■ **DATASET CONTENT**
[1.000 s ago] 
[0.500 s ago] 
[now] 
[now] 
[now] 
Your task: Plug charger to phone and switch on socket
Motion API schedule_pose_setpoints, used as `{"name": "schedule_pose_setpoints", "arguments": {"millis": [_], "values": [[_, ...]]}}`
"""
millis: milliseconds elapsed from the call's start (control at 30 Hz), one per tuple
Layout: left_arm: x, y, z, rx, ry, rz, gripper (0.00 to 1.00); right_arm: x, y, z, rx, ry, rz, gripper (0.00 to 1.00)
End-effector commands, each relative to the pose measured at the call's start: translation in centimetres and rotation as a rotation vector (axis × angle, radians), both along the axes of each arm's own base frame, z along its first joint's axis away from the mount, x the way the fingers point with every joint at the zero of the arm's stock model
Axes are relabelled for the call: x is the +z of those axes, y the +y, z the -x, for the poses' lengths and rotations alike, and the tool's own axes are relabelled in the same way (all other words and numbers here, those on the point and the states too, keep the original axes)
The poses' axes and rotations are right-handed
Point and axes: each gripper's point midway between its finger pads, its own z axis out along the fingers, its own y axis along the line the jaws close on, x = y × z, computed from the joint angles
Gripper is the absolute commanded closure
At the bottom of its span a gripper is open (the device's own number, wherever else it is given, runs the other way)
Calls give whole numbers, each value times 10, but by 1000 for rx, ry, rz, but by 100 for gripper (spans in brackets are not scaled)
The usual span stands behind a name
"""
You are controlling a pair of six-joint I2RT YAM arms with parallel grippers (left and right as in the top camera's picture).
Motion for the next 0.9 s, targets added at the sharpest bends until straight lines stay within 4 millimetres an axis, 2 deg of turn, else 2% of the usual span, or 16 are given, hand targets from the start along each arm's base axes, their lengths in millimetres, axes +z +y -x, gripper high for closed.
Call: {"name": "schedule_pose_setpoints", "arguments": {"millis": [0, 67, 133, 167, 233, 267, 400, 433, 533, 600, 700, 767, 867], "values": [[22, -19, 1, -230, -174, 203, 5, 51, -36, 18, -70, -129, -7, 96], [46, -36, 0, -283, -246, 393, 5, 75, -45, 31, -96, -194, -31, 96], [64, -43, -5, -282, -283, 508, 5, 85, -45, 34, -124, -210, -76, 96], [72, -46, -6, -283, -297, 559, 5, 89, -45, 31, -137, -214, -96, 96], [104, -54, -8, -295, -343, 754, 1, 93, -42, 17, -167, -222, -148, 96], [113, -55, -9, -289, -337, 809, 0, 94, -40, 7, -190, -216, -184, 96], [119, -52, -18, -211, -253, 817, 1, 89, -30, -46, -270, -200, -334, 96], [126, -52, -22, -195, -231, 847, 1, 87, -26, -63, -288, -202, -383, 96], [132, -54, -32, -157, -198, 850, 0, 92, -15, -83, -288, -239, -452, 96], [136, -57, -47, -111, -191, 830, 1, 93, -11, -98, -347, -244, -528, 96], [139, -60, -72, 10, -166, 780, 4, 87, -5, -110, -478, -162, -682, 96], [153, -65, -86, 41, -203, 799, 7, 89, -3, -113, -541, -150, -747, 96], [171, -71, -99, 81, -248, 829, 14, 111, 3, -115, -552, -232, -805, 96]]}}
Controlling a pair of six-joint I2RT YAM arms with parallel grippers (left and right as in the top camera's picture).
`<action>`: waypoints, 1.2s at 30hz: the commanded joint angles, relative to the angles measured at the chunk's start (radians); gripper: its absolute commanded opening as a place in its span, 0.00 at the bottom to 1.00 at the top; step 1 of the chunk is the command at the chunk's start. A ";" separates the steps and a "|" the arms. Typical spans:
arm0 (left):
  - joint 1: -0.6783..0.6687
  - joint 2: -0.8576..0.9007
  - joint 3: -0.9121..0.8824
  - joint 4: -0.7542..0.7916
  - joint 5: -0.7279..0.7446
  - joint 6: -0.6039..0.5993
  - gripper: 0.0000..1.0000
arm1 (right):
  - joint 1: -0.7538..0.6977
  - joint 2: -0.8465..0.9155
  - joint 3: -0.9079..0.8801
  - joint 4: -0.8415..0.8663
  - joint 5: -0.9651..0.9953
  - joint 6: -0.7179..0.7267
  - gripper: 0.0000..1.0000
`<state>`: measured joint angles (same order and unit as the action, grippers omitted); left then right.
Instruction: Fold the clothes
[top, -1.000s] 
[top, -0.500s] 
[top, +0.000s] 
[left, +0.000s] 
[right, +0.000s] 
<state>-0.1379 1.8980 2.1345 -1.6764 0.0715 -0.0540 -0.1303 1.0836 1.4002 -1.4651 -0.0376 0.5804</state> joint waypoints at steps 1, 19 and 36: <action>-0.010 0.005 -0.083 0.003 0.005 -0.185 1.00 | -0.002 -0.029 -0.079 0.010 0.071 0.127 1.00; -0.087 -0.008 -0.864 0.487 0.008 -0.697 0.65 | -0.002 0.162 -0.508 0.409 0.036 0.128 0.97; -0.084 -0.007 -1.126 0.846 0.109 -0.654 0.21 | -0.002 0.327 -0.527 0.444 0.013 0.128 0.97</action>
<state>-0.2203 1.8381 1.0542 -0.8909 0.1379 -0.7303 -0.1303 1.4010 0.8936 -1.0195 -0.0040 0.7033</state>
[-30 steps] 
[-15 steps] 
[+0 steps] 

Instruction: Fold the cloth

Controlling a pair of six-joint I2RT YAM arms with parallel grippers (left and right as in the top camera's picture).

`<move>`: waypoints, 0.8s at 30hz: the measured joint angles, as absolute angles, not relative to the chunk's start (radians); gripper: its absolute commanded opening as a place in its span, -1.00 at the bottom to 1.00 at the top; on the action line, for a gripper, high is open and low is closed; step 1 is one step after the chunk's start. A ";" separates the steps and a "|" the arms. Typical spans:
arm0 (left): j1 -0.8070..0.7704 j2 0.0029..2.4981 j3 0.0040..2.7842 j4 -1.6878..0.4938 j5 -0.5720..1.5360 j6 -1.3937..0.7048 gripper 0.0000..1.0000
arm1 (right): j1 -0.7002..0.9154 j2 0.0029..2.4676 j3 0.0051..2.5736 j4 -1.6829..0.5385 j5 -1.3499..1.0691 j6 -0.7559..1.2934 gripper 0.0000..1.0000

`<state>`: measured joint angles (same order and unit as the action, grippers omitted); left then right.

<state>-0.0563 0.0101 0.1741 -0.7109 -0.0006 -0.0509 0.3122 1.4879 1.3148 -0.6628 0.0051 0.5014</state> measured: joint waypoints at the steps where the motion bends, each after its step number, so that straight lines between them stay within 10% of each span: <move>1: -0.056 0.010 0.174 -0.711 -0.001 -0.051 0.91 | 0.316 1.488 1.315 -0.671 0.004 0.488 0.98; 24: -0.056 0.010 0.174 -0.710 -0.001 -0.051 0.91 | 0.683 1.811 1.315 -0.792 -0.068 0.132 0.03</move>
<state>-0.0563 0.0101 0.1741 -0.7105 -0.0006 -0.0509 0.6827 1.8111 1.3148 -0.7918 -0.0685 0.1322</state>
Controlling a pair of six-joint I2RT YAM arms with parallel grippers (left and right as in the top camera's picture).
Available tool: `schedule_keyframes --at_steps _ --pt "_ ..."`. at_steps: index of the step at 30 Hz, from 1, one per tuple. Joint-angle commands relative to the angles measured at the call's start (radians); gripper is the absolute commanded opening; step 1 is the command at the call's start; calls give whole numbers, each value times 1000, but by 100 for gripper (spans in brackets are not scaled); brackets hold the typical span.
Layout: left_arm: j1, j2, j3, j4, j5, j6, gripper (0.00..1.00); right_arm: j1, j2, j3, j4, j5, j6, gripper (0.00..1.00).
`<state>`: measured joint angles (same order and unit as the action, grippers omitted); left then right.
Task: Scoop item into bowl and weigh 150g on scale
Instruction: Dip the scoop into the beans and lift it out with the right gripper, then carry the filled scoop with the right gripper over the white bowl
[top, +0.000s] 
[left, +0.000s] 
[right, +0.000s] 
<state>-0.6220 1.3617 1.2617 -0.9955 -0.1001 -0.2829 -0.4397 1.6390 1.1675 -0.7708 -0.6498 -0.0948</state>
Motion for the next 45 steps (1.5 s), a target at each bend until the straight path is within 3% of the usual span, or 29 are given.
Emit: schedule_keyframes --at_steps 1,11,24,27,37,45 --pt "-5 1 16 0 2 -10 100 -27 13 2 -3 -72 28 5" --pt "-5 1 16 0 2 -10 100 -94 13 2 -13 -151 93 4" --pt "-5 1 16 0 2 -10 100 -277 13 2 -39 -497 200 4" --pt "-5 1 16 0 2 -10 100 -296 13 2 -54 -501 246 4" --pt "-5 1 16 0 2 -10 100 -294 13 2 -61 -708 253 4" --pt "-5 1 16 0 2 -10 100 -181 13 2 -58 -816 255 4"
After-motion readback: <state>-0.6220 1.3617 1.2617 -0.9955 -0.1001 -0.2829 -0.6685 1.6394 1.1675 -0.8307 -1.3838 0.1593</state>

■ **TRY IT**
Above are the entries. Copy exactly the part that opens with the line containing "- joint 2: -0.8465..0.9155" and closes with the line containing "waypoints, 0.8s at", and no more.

■ **ANSWER BOX**
  - joint 2: -0.8465..0.9155
  - joint 3: -0.9079..0.8801
  - joint 4: -0.8415..0.8663
  - joint 5: -0.9651..0.9953
  - joint 6: -0.7179..0.7267
  - gripper: 0.0000..1.0000
`<state>`: measured joint angles (same order and unit as the action, grippers omitted); left then right.
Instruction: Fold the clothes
[top, -1.000s] 
[top, -0.500s] 
[top, +0.000s] 
[left, +0.000s] 
[right, +0.000s] 
<state>-0.1379 1.8980 2.1345 -1.6764 0.0715 -0.0540 -0.1303 1.0836 1.4002 -1.4651 -0.0376 0.5804</state> joint waypoints at steps 1, 19 and 36: <action>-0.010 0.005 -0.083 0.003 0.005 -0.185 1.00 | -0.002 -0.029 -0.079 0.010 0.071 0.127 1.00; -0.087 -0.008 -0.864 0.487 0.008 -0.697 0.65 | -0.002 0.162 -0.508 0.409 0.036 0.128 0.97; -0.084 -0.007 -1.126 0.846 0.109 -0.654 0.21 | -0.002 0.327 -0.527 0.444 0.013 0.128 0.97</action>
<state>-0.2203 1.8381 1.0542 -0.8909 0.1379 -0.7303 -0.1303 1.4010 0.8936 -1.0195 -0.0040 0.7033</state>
[-30 steps] 
[-15 steps] 
[+0 steps] 

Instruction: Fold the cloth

Controlling a pair of six-joint I2RT YAM arms with parallel grippers (left and right as in the top camera's picture).

`<move>`: waypoints, 0.8s at 30hz: the measured joint angles, as absolute angles, not relative to the chunk's start (radians); gripper: its absolute commanded opening as a place in its span, -1.00 at the bottom to 1.00 at the top; on the action line, for a gripper, high is open and low is closed; step 1 is one step after the chunk's start. A ";" separates the steps and a "|" the arms. Typical spans:

That's the full output for the exercise.